After writing out your paraphrases in your own words, and explicating them, click on the thinker icon to see our specimen answers. You will first read the text as a whole at the beginning of each section, along with its background information, and then you will find the same text divided into parts for your practice.

Civil Disobedience (Second Excerpt)

Background Information:
Here is another paragraph from “Civil Disobedience,” written in 1849 by Henry David Thoreau.

Can there not be a government in which majorities do not virtually decide what is right and wrong, but conscience?... Must the citizen ever for a moment, or in the least degree, resign his conscience, to the legislator? Why has every man a conscience then? I think that we should be men first, and subjects afterward. It is not desirable to cultivate a respect for the law, so much as for the right. The only obligation which I have a right to assume is to do at any time what I think right... If the injustice is part of the necessary friction of the machine of government, let it go, let it go... If the injustice has a spring, or a pulley, or a rope, or a crank, exclusively for itself, then perhaps you can consider whether the remedy will not be worse than the evil: but if it is of such a nature that it requires you to be the agent of injustice to another, then I say, break the law. Let your life be a counter friction to stop the machine.

Now that you have read the full text above, you will find the same text in sections below. Write out your paraphrase of each section in the box provided. Then see our specimen answers by clicking on the thinker icon.


Can there not be a government in which majorities do not virtually decide what is right and wrong, but conscience?...



Paraphrase:
Possible Answer: Is it possible to be governed such that one can decide for oneself what is right or wrong, based on one’s own ethical sense of both, rather than having a government dictate what is right or wrong based on what most people think?




Must the citizen ever for a moment, or in the least degree, resign his conscience to the legislator? Why has every man a conscience then? I think that we should be men first, and subjects afterward.



Paraphrase:
Possible Answer: Individual citizens should never, under any circumstances or at any time, give up what they know to be ethically right and instead allow legislators to decide this for them. Why do people have the intellectual ability to figure out what is right and wrong if they are not willing to live in accordance with their sense of what is right? Doing what one deeply judges to be right takes precedence over doing what governments say we should, or must, do.




It is not desirable to cultivate a respect for the law, so much as for the right. The only obligation which I have a right to assume is to do at any time what I think right...



Paraphrase:
Possible Answer: It is much more important for people to develop a respect for, and understanding of, what is right than to uncritically adhere to laws (which may be unjust). The only thing that people are really obligated to do is what they think is right, not what the law says is right. (Of course, this assumes that people understand ethics, and can distinguish it from cultural norms and values.)

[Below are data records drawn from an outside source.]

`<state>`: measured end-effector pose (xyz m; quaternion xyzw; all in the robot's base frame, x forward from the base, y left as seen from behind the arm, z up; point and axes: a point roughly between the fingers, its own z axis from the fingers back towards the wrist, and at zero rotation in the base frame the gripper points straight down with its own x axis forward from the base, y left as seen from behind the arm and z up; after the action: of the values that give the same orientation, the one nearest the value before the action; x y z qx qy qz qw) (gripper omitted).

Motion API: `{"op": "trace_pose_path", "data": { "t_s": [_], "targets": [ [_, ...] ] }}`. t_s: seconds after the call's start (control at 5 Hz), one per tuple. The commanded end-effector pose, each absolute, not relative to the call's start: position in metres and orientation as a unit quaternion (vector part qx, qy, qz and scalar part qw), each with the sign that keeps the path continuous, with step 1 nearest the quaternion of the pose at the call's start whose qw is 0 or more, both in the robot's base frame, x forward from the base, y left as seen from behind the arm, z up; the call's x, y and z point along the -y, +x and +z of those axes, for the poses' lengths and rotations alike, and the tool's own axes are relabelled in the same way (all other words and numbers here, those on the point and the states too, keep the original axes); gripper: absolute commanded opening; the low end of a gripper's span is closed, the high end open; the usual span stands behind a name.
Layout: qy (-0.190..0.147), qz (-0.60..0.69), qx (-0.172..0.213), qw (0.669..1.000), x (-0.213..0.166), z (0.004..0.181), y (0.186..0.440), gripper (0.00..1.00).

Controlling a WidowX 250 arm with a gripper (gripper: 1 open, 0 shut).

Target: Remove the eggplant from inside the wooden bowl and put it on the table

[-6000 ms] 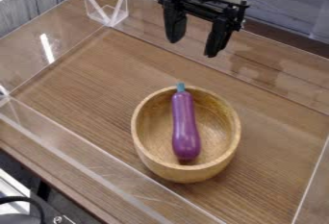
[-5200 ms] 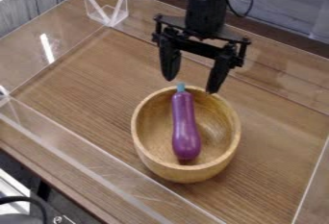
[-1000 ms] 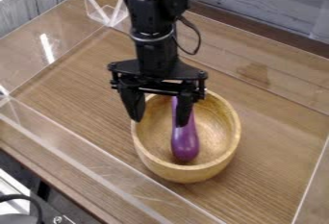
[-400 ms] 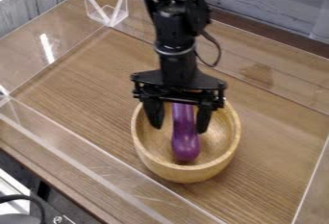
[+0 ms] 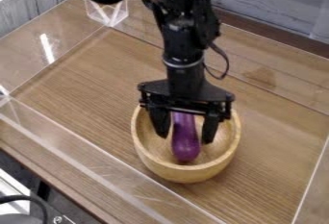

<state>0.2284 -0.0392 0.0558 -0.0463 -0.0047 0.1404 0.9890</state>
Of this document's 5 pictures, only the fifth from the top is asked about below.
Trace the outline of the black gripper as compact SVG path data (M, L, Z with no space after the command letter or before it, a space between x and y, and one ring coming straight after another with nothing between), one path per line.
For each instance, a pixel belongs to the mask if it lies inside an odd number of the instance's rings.
M166 59L163 63L167 77L137 85L140 105L148 111L153 131L167 137L170 112L204 115L202 142L208 144L214 141L220 119L231 118L234 94L207 81L203 60Z

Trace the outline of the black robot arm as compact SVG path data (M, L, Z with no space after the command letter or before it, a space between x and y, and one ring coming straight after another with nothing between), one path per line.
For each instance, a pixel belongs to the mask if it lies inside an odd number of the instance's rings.
M123 0L91 0L111 5ZM140 106L147 109L153 130L168 135L171 112L204 117L202 142L214 141L220 122L231 118L232 93L215 87L206 76L204 51L223 50L214 44L220 36L220 21L211 0L141 0L151 10L163 38L163 63L167 78L137 84Z

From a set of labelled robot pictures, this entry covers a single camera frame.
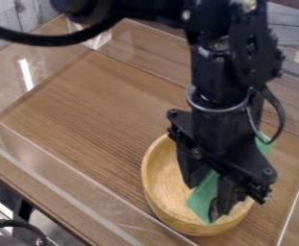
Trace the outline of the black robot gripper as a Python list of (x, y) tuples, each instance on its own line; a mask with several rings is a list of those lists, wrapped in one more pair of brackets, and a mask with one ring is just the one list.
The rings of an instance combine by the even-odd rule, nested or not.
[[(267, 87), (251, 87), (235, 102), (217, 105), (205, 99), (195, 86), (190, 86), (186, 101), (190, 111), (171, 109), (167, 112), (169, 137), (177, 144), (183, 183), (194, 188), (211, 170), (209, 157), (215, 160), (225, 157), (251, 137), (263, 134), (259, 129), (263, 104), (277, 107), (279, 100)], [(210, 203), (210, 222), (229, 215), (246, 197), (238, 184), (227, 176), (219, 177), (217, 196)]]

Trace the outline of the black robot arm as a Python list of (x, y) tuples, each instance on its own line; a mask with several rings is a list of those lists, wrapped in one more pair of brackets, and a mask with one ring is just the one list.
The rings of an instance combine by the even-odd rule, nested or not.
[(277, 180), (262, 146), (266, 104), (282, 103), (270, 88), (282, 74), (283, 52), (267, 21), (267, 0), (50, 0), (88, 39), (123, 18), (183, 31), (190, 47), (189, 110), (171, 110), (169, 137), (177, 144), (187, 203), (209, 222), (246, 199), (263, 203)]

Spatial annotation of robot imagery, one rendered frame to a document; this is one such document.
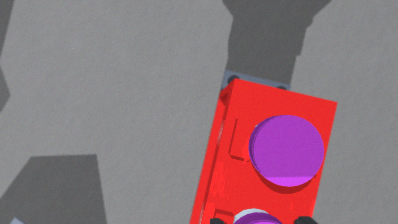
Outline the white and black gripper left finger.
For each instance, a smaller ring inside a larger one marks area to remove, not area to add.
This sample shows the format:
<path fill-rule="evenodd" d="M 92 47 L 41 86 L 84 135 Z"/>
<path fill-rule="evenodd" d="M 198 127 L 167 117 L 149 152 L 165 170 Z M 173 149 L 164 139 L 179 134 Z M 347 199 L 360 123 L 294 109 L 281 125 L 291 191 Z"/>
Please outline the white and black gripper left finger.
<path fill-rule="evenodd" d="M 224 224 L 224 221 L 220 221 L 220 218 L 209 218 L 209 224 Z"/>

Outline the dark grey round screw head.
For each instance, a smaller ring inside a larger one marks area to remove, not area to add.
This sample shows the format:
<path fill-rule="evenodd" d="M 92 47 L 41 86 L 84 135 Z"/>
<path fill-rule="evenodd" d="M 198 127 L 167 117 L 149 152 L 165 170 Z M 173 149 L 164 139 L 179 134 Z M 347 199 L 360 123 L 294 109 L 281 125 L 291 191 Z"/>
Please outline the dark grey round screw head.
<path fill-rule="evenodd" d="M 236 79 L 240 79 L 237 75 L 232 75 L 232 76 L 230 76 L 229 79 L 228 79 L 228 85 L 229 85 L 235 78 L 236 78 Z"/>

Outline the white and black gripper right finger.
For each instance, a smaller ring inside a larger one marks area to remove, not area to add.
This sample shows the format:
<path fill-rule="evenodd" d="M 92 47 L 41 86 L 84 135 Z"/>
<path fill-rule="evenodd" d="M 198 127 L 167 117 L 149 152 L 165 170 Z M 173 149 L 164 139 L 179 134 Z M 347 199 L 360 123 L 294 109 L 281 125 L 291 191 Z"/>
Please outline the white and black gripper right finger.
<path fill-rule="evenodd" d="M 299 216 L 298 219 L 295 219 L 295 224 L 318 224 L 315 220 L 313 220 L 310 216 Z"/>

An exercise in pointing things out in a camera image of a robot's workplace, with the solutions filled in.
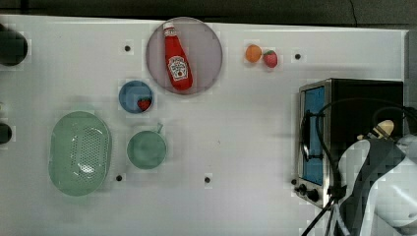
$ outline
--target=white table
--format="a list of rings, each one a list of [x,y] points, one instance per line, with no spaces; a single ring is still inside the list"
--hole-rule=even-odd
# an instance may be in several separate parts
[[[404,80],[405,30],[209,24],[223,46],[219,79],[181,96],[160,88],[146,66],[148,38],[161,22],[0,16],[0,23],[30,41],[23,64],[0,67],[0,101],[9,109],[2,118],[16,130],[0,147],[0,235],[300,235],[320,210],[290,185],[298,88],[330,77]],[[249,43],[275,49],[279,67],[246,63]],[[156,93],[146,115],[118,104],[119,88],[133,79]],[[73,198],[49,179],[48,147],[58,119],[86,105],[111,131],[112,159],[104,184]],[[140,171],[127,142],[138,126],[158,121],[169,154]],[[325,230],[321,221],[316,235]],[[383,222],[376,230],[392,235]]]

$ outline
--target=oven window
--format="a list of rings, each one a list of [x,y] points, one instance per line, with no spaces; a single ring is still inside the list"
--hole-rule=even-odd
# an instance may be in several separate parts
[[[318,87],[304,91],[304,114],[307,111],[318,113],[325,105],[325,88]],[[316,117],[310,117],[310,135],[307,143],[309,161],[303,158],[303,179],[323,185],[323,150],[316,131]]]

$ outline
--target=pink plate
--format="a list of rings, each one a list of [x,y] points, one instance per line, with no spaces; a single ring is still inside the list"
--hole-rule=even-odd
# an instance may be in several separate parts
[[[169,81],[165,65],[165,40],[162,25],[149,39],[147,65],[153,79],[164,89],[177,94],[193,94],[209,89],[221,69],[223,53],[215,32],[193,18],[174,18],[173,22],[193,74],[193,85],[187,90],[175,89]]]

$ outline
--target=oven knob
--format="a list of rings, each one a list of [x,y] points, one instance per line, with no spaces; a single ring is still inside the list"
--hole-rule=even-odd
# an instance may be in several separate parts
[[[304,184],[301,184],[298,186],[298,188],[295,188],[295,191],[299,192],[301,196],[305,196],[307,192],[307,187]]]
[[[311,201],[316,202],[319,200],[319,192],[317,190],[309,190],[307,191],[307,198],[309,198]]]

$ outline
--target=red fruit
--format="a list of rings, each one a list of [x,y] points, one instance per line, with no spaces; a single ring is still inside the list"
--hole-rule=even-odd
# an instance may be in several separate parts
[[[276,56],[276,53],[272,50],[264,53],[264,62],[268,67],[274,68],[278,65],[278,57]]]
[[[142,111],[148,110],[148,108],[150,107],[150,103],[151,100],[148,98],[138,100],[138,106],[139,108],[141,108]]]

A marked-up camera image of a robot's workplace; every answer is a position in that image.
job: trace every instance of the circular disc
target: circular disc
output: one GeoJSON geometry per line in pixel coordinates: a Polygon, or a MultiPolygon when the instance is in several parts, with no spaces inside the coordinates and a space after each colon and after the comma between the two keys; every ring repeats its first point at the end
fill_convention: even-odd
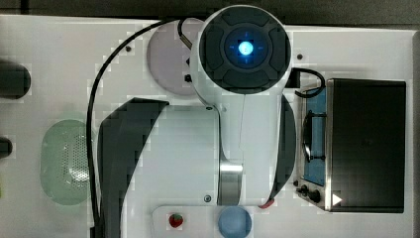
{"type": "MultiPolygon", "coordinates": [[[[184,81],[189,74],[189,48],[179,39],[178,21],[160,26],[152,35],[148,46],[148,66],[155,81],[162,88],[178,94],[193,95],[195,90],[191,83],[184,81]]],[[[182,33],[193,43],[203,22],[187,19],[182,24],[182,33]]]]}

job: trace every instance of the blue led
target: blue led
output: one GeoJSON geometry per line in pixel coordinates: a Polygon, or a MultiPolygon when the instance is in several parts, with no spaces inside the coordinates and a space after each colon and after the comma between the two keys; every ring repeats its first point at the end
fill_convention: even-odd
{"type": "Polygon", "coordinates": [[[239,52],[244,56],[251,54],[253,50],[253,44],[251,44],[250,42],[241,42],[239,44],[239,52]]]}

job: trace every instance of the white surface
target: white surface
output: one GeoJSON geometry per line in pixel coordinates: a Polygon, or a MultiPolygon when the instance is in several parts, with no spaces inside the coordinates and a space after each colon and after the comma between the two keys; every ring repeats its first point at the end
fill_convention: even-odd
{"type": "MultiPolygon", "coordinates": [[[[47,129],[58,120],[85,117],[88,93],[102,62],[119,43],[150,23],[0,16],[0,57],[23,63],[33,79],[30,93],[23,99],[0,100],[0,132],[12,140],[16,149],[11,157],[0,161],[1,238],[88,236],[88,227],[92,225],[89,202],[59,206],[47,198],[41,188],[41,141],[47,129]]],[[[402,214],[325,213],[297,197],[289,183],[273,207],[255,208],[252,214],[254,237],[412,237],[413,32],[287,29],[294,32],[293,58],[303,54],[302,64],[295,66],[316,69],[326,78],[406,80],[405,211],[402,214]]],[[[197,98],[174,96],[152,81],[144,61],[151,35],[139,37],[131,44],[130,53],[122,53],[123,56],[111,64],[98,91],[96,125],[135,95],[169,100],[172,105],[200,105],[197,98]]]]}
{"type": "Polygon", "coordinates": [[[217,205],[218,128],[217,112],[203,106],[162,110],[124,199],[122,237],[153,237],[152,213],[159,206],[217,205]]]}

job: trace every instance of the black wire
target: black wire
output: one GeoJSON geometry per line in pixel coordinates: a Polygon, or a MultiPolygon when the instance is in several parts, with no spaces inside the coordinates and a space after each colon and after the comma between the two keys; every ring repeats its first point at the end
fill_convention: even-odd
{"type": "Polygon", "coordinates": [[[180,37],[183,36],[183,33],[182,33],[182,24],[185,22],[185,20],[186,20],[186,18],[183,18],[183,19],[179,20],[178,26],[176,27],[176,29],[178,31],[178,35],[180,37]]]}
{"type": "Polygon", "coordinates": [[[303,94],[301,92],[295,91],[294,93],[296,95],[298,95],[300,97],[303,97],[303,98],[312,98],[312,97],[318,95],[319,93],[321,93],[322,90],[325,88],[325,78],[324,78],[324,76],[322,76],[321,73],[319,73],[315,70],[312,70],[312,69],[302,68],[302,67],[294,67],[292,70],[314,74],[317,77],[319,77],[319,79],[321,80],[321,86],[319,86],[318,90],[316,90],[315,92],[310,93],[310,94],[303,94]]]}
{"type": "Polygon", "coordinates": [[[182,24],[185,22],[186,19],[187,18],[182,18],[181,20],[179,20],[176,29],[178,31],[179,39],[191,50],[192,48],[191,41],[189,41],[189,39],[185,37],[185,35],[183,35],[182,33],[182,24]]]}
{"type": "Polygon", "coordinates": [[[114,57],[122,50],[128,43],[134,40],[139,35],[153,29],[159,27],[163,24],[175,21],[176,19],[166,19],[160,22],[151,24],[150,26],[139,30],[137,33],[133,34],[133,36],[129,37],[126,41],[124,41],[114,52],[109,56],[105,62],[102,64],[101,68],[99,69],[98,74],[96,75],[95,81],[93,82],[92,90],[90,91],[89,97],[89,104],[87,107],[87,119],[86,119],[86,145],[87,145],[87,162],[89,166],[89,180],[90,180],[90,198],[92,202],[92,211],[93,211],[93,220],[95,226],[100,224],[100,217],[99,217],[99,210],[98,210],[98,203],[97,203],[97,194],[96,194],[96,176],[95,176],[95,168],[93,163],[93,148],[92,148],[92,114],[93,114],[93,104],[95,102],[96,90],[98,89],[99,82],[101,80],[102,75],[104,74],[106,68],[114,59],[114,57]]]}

If the injustice is part of the necessary friction of the machine of government, let it go, let it go... If the injustice has a spring, or a pulley, or a rope, or a crank, exclusively for itself, then perhaps you can consider whether the remedy will not be worse than the evil...



Paraphrase:
Possible Answer: Some situations and circumstances are inherently unjust to some people, no matter what is done to reduce injustice within systems. It may be the case, for example, that reducing injustice leads to even greater injustice. If this is likely to happen, don’t try to change the system. Let it keep functioning as it is.




...but if it is of such a nature that it requires you to be the agent of injustice to another, then I say, break the law. Let your life be a counter friction to stop the machine.



Paraphrase:
Possible Answer: But if the problems within the government are so great that by adhering to laws, you deny someone a fundamental human right, you are ethically obligated to break the law. In that case, stand up against the government. Do whatever you can to stop the government from unjust actions.